In 2005, he and his wife Lindsey relocated to his native Cornwall, where they’ve raised their three children.
Ben then spent a couple of years working for a law firm in Truro, before moving on to work with an energy business based in Helston, developing international projects involving windfarms and other renewable technologies.
All this time, his faith had been essential to his life. He’d been brought up going to church, and had attended a church school. During his time studying law in London in the early nineties, he’d taken an Alpha course in Christian discipleship to explore the essence of his faith.
“It was then that it became very personal,” he says. “It stopped being abstract. It was the realisation that Jesus had died for me.”
But it wasn’t till 2013 that he came to recognise his calling to ministry.
He and his wife had been running their own Alpha course at Kea Church, to the south of Truro. Ben recalls standing at the front of the faith group, giving his talk.
“I just had a sense of what a privilege it was,” he says. “My next thought was whether I should do this full-time.”
He spent the next two years going through the church process to explore and test his commitment to his calling.
In November 2015, on bonfire night, while his family had gone out to watch the fireworks, he’d stayed home, awaiting the call. Literally.

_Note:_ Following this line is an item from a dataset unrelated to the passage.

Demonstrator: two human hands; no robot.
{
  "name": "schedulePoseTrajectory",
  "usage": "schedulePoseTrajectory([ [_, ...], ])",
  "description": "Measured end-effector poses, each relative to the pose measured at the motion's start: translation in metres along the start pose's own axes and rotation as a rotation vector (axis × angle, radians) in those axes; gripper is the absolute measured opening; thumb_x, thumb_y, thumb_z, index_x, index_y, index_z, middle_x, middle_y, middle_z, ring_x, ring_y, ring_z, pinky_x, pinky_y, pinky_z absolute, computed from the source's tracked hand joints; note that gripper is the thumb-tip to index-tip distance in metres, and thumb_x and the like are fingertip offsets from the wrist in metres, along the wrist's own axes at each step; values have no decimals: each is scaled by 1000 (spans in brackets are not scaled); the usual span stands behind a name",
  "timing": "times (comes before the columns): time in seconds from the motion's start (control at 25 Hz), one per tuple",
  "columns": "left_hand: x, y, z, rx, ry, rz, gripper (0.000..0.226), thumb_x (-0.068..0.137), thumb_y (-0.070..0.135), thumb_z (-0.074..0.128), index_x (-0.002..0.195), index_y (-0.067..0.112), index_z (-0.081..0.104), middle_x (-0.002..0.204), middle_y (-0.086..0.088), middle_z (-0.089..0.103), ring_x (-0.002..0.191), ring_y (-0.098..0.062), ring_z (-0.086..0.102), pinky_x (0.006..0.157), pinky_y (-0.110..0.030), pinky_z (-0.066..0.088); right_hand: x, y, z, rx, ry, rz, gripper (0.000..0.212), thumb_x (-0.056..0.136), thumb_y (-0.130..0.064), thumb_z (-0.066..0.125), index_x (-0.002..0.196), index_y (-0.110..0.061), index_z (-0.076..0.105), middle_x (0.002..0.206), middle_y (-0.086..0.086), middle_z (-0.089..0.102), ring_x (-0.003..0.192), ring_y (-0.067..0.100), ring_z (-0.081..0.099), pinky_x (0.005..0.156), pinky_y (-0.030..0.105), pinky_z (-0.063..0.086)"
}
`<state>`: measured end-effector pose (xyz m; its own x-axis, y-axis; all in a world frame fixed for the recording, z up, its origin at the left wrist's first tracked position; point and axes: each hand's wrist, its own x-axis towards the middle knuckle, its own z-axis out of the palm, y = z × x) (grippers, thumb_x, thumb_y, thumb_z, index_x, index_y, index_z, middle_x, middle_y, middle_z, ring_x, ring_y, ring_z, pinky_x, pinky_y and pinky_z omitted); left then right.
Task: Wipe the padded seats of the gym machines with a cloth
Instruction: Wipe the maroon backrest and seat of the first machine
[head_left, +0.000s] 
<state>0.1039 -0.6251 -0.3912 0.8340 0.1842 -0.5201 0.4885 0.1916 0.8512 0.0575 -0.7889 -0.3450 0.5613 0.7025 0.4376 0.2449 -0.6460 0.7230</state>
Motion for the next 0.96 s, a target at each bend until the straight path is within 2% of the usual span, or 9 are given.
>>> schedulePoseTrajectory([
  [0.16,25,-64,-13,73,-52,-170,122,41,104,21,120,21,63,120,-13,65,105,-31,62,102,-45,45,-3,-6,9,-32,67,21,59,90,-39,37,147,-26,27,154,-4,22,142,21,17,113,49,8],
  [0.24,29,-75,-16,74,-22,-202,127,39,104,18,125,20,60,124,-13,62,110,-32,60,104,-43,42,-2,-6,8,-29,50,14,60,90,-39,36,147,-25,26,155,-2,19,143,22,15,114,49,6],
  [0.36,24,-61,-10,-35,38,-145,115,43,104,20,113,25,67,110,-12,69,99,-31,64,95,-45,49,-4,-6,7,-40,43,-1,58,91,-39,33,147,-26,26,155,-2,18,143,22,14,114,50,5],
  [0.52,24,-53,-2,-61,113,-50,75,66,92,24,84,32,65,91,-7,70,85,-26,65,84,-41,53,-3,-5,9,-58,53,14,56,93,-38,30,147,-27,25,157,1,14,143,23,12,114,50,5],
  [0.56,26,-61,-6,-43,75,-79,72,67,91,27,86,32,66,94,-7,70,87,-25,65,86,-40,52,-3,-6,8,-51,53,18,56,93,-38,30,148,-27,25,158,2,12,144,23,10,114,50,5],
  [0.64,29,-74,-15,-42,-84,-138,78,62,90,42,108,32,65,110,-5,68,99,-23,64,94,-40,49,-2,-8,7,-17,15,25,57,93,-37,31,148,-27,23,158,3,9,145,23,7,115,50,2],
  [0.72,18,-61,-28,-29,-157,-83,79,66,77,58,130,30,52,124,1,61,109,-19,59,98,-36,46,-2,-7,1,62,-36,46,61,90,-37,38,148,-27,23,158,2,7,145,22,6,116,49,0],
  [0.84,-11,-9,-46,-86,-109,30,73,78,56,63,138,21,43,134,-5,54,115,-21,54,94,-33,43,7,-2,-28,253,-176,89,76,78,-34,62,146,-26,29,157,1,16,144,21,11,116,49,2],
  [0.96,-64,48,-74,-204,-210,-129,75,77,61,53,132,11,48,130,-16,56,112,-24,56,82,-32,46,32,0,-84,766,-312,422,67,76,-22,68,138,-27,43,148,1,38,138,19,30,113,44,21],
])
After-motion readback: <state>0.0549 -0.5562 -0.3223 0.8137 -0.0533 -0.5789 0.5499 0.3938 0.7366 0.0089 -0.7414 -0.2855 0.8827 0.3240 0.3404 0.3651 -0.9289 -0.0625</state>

The bishop had been in London all day and called him from the airport, about to board a plane home that evening. His offer of a place on the course to train for ordination had seemed something of a revelation in itself.
“Till then the prospect of training had seemed just theoretical,” says Ben. “When he called to say I’d been accepted, it suddenly became very real.”
Ben went on to train in Oxford, separated for much of the time from his wife and children. It was a difficult time for the family.
“It wasn’t easy,” he said. “But I believe it was the right thing to do.”
After his training, Ben went on to serve his curacy at Budock Church, and in work to support mission projects around Falmouth.
Last spring, he was appointed to oversee ministry across four parishes in southeast Cornwall. He’s now become a great champion of such pioneering ministry.
“What it means is going outside the church and developing new ways of worshipping,” he explains. “It’s about encouraging people who aren’t necessarily ordained into ministry.”
He’s deeply committed to bringing the Anglican Church in Cornwall up to date with the challenges faced by the people in its parishes.
“I’m passionate about the church thriving and being relevant to the community,” he says. “I want to encourage and equip everyone to take part in ministry, and not just those who’ve been ordained.
“It’s not about a bland corporate approach. It’s not about making everyone the same. I want each of my parishes to be authentic, to celebrate the local and to relate to its community.”